When looking back on recent American history, communism is brought up frequently especially in relation to the Cold War and relations between the Soviet Union and the United States. One common theme that I’ve seen is the demonization of the political theory especially with events like the Red Scare which had a huge impact on the country and resulted in the execution of two people. Although those events are often acknowledged as a case of hysteria and unfounded fears causing violations of civil liberates, I continue to see and have been taught to view communism in a certain, almost exclusively negative light. Instead of the text and theory being objectively analyzed for it merits and downsides in the same way that we analyze the work of people like John Locke, Adam Smith, and Jean-Jacques Rousseau. Have you had the same experience? After reading the Communist Manifesto, do you see a correlation between that teachings of Marx and Engels and the way communism is viewed as a whole in the United States?

One Reply to “Red Scare”

  1. I definitely agree that there is this element of fear to discussing the merits socialism and communism have. Even when we politically analyze the elements of socialism we have in American society in the form of government welfare, taxation, public works programs, encouragement for the arts and sciences, it is always countered as being harmful when often it is the exact opposite. I would compare it to the opinion that Engels seemingly had, which is that in many senses some of these ideas and concepts are anything but radical, and only seem such to those who are either afraid of change or afraid that they will lose their positions in society once equality spreads to other social groups.

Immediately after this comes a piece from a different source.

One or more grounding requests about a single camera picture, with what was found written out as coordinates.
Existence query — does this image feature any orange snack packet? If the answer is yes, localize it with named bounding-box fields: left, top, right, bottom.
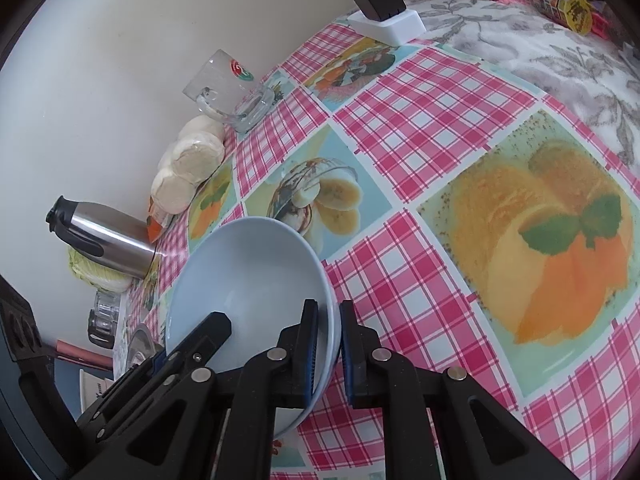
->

    Because of this, it is a very effective scare tactic to anyone trying to pass reform or cause meaningful change for the better. I’m not sure I see correlation so much as causation. The language that they both use is very inciteful and I think that is what causes the fear. In the era and context in which these documents were written, it makes perfect sense with the lack of change. A perfect example of the double standard that is applied, at least in the U.S., is that John Brown, like Engels and Marx, was a figure who incited actions and electrified his respective movement (that being abolition). To progressives of his era and today, Brown was a heroic freedom fighter turned martyr (Brown caused a surge of growth to his movement, the same could be said of Engels and Marx). To conservatives of his era, and today, he was a homicidal madman aimed at greatly changing society with good intent. The same can be said of Engels and Marx. Many of their ideas find their home in left of center political movements across the world even today, but to those who oppose change, they are symbolic figures to be feared because of their decisive and largely unifying words. The way they presented their argument, as individuals willing to fight for it, means they could inspire others to act on their teachings. This makes them very dangerous to opposing ideologies, then and now.

    Knowing this, it made/makes sense for many to be afraid of the ideals Engels and Marx supported and put forth. However, in a way their view of the Bourgeoisie (particularly Marx’s view) as being a class with immense wealth and power proves to be exactly correct. It is not at all difficult to see many who vote against their own interests by taking the words of those who have power, rather than giving a chance to the “scary” side that proposes massive changes that would transform society one way or the other.